A história também é muito importante. Nos anos 1920 e 1930, campanhas agressivas de relações públicas foram veiculadas para criar um mercado comercial para os gases de guerra. Anúncios e editoriais foram publicados em revistas, demonstrações ao vivo foram realizadas e o governo fez lobby para ocultar descobertas científicas negativas a esse respeito. Mesmo o nome “gás lacrimogêneo” foi escolhido por parecer inócuo. “Equipamento de tortura psicológica que induz vômito e sufocamento” não teria soado tão bem.

A empresa Condor defende um “uso controlado da escalada de força, sem qualquer dano aos direitos humanos”, e a retórica da corporação insiste no caráter “não letal” das armas de controle de multidão. Mas como é possível proteger os direitos humanos utilizando armas químicas, proibidas de serem usadas em guerras pelas convenções internacionais?
As armas químicas foram proibidas em guerras para impedir que fossem usadas ofensivamente para causar danos intencionais. Pela lei internacional, “agentes de controle de tumulto” estão isentos da proibição, com base em que essas armas podem ser usadas efetivamente, de formas menos tóxicas, para propósitos de manutenção da lei. Mas, na verdade, não é assim que os agentes químicos são usados contra civis na maioria das vezes.

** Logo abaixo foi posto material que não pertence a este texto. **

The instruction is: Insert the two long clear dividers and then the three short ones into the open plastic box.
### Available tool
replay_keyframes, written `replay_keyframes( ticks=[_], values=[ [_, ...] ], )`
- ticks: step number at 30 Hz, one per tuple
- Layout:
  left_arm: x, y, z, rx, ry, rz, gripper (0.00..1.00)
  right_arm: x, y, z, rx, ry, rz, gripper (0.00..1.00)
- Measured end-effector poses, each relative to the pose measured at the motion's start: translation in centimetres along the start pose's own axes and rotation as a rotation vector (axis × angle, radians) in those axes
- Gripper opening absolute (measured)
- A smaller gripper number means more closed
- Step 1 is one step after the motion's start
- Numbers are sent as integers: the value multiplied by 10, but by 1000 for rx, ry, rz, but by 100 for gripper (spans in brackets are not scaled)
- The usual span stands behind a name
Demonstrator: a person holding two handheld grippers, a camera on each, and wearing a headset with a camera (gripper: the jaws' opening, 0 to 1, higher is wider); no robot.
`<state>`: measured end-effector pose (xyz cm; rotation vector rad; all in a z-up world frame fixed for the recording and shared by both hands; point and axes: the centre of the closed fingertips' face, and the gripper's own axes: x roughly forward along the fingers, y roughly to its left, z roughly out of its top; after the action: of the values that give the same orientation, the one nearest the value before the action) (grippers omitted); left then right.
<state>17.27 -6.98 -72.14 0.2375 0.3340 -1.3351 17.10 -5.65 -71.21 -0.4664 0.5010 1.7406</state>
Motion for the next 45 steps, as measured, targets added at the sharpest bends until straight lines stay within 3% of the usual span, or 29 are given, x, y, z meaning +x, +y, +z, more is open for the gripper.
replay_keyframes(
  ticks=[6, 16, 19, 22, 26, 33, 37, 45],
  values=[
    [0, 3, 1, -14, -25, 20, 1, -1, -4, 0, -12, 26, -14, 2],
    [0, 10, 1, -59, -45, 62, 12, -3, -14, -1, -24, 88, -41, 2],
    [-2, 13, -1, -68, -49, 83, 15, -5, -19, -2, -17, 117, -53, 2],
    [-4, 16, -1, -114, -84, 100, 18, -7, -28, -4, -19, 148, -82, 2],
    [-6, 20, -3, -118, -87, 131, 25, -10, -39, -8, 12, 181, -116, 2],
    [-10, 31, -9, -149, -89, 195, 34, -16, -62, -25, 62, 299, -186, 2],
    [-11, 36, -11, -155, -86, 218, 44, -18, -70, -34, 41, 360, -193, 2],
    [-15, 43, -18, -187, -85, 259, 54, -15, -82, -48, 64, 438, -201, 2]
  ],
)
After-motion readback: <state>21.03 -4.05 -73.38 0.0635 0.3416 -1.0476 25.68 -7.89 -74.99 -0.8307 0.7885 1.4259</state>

Agentes de controle de tumulto são usados com muito mais frequência para reprimir direitos de comunicação do que para impedir tumultos reais. Na verdade, o uso de armas de controle de multidão por forças de segurança já provou causar tumultos mais violentos.

Além disso, agentes de controle de tumulto são geralmente usados de modo ofensivo pelas forças de segurança, não como forma de defesa. Vemos isso de modo recorrente nos protestos de rua e em prisões ao redor do mundo, onde o gás lacrimogêneo é usado em espaços fechados e disparado a curta distância contra pessoas desarmadas. E mais, balas de borracha e munição real são usadas com frequência junto com fumaça, gás lacrimogêneo e bombas de efeito moral, criando condições similares às de um combate.

É por isso que armas menos letais devem ser avaliadas sob condições reais, e não somente em laboratórios ou campos de treinamento militar.